Aug 20 06:35:12 str-05 container-server: ERROR __call__ error with DELETE /sdv1/141877/AUTH_system/5288e8796dd05/5288fbb1c9007/5288fbb1856c6 : #012Traceback (most recent call last):#012 File "/usr/local/lib/python2.7/dist-packages/swift/container/server.py", line 495, in __call__#012 res = method(req)#012 File "/usr/local/lib/python2.7/dist-packages/swift/common/utils.py", line 2132, in wrapped#012 return func(*a, **kw)#012 File "/usr/local/lib/python2.7/dist-packages/swift/common/utils.py", line 836, in _timing_stats#012 resp = func(ctrl, *args, **kwargs)#012 File "/usr/local/lib/python2.7/dist-packages/swift/container/server.py", line 211, in DELETE#012 broker.delete_object(obj, req.headers.get('x-timestamp'))#012 File "/usr/local/lib/python2.7/dist-packages/swift/container/backend.py", line 194, in delete_object#012 self.put_object(name, timestamp, 0, 'application/deleted', 'noetag', 1)#012 File "/usr/local/lib/python2.7/dist-packages/swift/container/backend.py", line 234, in put_object#012 fp.flush()#012IOError: [Errno 28] No space left on device (txn: txe267800f722a488db2b8e-0053f32812)

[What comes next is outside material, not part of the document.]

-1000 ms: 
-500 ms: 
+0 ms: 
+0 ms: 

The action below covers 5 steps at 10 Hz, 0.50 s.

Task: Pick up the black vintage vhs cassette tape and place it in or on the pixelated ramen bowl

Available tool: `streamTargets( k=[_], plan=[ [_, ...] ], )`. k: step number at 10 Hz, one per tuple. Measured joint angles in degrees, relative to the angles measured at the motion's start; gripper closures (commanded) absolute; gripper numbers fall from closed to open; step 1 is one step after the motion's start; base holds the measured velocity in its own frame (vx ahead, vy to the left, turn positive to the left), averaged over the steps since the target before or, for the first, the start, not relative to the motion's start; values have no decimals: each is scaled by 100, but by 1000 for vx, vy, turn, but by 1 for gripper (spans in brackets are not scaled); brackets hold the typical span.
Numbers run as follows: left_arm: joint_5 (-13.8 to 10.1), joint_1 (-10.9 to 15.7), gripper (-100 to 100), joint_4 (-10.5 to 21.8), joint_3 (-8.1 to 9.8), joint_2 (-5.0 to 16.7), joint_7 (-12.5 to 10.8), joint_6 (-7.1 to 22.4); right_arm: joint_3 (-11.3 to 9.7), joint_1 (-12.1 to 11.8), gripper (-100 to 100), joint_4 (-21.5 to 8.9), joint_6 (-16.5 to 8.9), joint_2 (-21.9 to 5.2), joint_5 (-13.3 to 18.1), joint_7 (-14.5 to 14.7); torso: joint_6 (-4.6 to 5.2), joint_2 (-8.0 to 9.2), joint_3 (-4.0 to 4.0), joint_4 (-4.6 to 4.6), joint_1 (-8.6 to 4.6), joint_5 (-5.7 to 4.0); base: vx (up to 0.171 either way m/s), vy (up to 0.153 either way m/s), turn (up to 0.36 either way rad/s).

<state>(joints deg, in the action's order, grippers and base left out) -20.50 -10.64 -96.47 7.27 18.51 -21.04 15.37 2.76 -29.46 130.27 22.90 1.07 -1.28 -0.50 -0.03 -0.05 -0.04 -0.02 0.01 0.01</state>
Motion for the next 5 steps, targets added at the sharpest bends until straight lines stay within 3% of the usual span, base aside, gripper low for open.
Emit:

Revision history for this message

clayg (clay-gerrard) wrote on 2014-08-25:

> When I try to delete object, first swift updates container info, but it operation not possible, since disk is full...

All three devices trying to write the tombstone were full? But the entry still got removed from the container listing? (!)

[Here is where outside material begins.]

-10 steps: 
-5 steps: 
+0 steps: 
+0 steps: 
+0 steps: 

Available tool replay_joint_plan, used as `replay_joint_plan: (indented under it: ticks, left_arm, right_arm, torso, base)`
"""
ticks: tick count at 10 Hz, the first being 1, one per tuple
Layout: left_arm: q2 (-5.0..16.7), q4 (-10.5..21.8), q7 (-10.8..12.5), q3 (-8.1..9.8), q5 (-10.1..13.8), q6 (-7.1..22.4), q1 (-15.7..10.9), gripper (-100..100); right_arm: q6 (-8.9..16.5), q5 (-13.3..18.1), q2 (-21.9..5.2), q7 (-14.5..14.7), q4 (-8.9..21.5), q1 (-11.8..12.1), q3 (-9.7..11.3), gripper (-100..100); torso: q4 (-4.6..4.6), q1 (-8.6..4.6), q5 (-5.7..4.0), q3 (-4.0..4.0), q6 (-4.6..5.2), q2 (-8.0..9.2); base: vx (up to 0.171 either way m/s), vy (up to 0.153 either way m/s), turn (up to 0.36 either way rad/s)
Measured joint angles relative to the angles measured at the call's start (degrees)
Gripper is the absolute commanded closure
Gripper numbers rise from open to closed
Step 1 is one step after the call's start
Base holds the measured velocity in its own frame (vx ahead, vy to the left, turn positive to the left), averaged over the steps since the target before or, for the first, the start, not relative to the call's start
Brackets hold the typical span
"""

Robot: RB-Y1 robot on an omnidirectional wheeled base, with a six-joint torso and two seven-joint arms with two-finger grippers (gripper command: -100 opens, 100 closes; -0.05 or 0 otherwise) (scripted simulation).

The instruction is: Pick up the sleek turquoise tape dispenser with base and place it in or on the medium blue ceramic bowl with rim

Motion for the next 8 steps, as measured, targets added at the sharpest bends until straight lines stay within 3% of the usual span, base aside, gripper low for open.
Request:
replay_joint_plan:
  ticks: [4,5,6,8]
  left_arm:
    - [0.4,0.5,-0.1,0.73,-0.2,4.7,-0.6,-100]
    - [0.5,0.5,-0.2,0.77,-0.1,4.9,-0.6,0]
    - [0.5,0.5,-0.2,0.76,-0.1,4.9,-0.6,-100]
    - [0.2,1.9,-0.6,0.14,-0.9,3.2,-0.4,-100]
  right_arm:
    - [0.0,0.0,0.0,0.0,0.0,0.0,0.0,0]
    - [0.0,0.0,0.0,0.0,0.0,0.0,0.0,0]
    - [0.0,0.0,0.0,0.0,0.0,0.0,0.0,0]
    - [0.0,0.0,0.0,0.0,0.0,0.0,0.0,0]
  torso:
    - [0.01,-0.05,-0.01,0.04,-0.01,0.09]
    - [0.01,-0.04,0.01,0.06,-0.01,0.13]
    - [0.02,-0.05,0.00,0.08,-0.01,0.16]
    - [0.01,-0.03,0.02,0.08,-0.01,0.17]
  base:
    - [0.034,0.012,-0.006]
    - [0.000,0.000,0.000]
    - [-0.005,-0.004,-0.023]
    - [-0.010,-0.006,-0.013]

That doesn't quite match up with my reading of the current code:

            disk_file.delete(req_timestamp)
            self.container_update(
                'DELETE', account, container, obj, request,
                HeaderKeyDict({'x-timestamp': req_timestamp.internal}),
                device, policy_idx)
        return response_class(request=request)

I'm not sure if this bug report is trying to highlight a specific code path(s) that we may want to target to improve for the "cluster full" case - or just opening an issue to track that "having a full swift cluster is no fun"

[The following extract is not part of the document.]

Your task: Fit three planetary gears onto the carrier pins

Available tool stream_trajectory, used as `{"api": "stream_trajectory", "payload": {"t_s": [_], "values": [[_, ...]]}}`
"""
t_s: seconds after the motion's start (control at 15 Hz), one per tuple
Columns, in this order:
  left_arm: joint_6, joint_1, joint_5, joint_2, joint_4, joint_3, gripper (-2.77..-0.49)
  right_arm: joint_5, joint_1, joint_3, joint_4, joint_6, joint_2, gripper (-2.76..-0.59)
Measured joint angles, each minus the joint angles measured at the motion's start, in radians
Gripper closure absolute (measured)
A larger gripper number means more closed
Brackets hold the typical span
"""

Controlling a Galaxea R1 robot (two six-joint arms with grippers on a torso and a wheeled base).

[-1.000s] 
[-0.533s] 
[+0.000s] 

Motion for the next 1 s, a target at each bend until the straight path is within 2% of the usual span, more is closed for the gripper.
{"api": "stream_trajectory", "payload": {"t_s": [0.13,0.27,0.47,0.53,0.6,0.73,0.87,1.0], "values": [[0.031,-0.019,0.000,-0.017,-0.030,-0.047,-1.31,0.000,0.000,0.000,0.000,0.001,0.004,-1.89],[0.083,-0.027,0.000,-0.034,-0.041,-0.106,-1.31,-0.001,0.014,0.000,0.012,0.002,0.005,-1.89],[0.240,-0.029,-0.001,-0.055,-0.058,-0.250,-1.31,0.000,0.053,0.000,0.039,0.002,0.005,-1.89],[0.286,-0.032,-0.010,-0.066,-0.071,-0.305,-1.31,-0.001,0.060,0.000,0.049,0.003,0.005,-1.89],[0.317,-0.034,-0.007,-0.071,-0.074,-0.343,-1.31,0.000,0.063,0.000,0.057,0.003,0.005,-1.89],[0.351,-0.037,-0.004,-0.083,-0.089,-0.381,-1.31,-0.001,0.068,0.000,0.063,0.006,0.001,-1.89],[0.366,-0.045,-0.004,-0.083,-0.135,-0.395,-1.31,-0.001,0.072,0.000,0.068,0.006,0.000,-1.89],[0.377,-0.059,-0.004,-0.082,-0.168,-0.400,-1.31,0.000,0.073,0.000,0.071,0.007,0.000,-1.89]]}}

We'll probably need something that looks more like a plan than a bug if we want to actually try and move the needle towards making that a better operational experience.

I can confirm that when a good number of devices in the cluster get full the swift api will return errors and replication as it's written can have a hard time straightening things out without some manual intervention - adding capacity definitely helps; trying to delete data quickly through the swift API rarely does :\

Some things I've seen:

* kill the rsync modules on the overflowing nodes so they stop trying (ineffectively) to eat new bytes.
* stop swift-object-replicator on nodes that have capacity so they can focus on eating bytes instead of barfing them out and tying up other object-servers in REPLICATE requests when they'd do better to let them focus on syncing up the parts they're trying to push out.
* go ahead and flip on handoffs_first and drop handoff_delete to 2 (or 1!) on your object-replicators on the most full node(s) so they can get some breathing room ASAP.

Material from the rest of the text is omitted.